▶ The problem: Where a line below holds the string "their", copy that line.

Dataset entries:
◇ ◇ ◇ ◇ ◇
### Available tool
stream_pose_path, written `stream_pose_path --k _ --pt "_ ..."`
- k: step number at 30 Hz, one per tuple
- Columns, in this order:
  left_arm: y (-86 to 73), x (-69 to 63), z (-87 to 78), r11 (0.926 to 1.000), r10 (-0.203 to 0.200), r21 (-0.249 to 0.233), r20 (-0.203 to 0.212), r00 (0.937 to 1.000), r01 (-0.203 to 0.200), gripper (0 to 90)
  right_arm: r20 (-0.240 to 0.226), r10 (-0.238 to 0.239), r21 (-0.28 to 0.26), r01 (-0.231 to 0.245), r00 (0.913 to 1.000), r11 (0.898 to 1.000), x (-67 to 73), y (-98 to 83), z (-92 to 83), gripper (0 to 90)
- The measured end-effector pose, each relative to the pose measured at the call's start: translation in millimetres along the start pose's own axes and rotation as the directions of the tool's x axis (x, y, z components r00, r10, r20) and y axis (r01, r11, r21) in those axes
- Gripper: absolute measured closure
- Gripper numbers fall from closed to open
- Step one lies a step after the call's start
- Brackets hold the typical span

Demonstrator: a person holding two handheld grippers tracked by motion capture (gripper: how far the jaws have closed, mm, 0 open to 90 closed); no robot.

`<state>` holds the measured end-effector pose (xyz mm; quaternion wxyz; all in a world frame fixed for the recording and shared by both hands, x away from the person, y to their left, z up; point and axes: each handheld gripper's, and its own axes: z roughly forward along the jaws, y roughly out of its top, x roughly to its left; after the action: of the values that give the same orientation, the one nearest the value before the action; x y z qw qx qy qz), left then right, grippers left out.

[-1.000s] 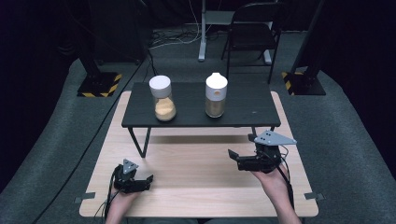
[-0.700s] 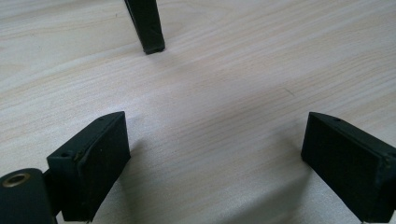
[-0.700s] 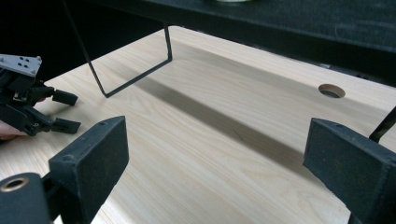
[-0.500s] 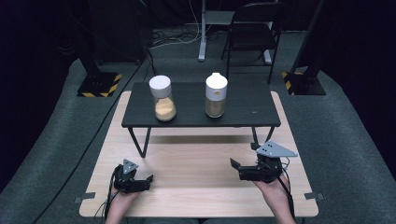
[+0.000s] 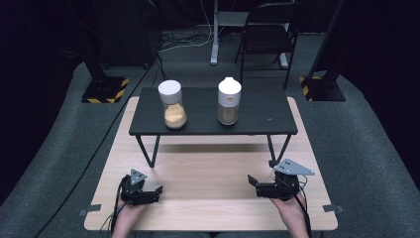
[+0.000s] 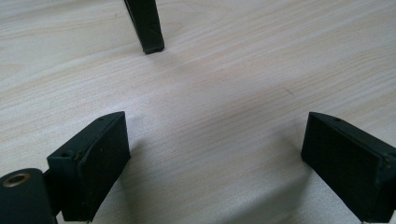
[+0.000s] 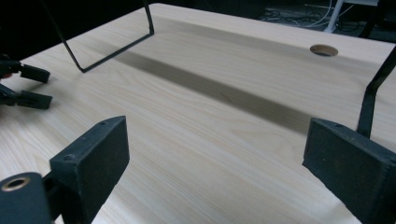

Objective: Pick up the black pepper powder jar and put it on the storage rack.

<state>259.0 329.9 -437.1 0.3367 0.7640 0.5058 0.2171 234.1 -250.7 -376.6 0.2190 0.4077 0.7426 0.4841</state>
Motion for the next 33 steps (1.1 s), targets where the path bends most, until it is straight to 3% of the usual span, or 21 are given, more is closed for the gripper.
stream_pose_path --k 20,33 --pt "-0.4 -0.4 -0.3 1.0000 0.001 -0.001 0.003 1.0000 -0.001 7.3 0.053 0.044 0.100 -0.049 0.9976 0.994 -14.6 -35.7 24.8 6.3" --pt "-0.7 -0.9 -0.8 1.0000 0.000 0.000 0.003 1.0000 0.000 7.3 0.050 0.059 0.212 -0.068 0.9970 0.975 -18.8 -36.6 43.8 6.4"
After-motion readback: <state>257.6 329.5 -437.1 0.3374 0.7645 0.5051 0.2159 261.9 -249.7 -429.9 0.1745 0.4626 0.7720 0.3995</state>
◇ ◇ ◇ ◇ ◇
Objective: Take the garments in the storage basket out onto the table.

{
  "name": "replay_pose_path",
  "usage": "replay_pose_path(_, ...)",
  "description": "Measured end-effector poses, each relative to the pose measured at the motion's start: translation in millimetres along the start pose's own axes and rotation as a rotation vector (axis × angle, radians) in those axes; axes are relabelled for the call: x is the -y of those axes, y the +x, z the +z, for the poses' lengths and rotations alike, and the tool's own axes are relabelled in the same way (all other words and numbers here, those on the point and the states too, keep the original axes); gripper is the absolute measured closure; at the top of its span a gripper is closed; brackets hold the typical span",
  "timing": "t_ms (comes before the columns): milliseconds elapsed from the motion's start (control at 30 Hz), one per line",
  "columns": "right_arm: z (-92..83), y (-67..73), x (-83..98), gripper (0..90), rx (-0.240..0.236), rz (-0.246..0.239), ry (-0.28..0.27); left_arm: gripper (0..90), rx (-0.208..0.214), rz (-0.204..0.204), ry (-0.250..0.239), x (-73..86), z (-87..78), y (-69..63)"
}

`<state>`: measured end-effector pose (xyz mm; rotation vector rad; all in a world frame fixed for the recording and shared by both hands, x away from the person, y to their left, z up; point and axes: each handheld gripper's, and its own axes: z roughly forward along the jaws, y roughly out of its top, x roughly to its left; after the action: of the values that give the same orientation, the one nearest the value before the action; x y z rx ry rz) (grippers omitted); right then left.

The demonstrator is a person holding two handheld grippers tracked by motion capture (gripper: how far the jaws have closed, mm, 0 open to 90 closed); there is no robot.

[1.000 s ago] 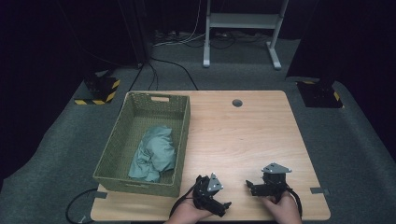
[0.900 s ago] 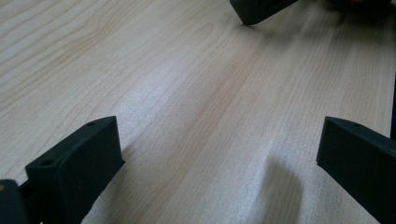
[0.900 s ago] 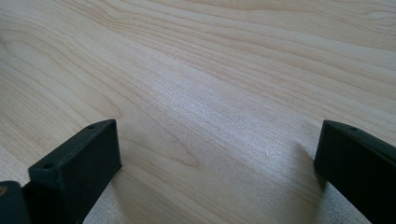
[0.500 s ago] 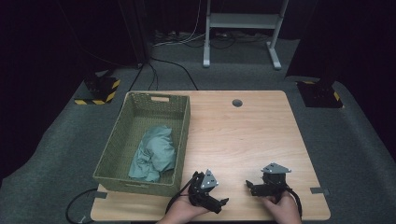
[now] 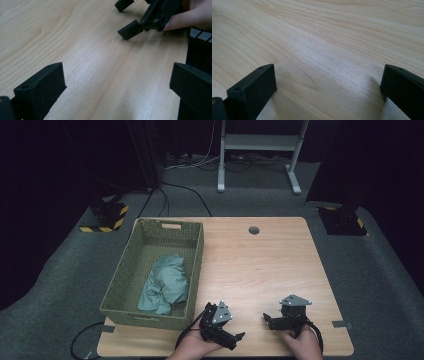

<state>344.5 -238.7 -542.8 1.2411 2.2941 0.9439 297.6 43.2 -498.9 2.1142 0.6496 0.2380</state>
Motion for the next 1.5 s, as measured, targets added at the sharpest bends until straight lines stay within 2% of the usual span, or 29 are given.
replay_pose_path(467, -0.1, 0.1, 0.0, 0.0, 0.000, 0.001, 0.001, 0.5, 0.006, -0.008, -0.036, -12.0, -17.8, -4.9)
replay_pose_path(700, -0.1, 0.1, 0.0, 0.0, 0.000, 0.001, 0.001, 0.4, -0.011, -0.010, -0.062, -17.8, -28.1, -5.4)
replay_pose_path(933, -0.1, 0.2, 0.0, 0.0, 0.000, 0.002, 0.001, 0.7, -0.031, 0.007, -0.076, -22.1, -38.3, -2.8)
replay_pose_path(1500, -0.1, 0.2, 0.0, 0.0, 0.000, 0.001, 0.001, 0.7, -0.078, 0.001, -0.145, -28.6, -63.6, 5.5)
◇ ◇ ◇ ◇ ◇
▶ Exercise answer:
`<state>` holds the measured end-effector pose (xyz mm; quaternion wxyz; all in a world frame fixed for the recording and shared by both hands, x away from the person, y to their left, z up; point and axes: each handheld gripper's, and its own axes: z roughly forward along the jaws, y roughly out of its top, x roughly to its left; after the action: of the values that give the same orientation, the one nearest the value before the action; x y z qw qx qy qz), left then right, grippers left out.
`<state>`: measured end-effector pose (xyz mm; rotation vector rad; all in a world frame fixed for the recording and shared by both hands, x away from the person, y to their left, z up; point and axes: each handheld gripper's, and its own axes: z roughly forward along the jaws, y roughly out of its top, x roughly to its left; after the action: of the values that give the same orientation, the one nearest the value before the action; x y z rx ry rz) (grippers omitted); right then left.

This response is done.